**Problem to work on:** Quote exactly and only this range of lines in the data below: the line that holds "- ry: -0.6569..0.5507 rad" to the line that holds "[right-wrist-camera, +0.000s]", both included.

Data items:
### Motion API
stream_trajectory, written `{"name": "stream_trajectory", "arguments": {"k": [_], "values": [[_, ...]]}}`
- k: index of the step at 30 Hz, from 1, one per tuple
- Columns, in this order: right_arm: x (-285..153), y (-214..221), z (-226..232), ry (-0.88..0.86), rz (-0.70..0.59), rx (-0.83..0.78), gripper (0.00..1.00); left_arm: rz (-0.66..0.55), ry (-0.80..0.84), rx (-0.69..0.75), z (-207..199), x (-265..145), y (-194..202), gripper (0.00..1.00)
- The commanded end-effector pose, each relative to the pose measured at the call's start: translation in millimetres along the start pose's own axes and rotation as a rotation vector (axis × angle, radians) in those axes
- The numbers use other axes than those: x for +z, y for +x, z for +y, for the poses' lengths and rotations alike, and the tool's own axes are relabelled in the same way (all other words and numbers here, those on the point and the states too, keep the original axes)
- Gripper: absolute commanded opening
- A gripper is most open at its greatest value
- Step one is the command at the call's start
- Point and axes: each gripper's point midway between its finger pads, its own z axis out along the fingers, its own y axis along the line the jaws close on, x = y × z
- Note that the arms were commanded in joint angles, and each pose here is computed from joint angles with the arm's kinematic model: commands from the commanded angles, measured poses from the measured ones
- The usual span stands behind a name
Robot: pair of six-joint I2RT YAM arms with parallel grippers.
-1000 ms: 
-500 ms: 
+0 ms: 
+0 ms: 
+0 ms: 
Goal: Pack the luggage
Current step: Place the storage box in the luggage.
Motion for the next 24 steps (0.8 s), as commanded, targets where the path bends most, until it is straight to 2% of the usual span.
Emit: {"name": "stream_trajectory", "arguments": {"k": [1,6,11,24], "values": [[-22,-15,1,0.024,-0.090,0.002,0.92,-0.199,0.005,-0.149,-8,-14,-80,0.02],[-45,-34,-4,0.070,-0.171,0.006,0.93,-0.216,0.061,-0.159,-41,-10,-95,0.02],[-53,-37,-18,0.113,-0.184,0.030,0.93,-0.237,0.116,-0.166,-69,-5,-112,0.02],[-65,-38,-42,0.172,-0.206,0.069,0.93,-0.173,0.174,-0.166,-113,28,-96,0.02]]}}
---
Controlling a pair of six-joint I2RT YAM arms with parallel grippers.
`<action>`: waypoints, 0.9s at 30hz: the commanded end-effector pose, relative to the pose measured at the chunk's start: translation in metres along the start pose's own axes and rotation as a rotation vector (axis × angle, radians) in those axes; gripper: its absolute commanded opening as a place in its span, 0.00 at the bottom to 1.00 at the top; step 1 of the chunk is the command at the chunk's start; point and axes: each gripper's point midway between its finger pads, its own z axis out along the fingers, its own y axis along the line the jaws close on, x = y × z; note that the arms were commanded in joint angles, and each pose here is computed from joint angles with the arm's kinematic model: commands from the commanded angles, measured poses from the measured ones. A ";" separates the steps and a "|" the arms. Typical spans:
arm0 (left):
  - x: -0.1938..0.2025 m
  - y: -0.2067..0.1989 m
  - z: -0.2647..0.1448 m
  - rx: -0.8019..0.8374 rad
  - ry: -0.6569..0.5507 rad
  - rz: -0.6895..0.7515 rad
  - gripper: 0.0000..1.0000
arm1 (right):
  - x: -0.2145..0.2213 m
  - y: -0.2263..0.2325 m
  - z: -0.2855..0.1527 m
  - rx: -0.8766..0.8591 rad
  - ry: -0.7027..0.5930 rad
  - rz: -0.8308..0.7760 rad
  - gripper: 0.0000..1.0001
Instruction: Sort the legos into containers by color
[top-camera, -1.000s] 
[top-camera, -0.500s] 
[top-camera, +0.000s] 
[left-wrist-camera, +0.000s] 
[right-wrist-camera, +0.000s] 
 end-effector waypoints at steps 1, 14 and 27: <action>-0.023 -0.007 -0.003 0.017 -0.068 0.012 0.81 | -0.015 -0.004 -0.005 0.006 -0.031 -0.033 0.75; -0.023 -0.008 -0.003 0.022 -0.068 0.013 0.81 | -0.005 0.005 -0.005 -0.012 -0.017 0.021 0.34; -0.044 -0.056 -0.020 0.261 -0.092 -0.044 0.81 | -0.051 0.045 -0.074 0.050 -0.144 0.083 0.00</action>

**Solution for this exercise:**
  - ry: -0.6569..0.5507 rad
  - rz: -0.6895..0.7515 rad
  - gripper: 0.0000..1.0000
arm1 (right):
  - x: -0.2145..0.2213 m
  - y: -0.2263..0.2325 m
  - z: -0.2855..0.1527 m
  - rx: -0.8766..0.8591 rad
  - ry: -0.7027..0.5930 rad
  - rz: -0.8308..0.7760 rad
  - gripper: 0.0000..1.0001
Instruction: Sort the legos into containers by color
[top-camera, -1.000s] 
[top-camera, -0.500s] 
[top-camera, +0.000s] 
[left-wrist-camera, +0.000s] 
[right-wrist-camera, +0.000s] 

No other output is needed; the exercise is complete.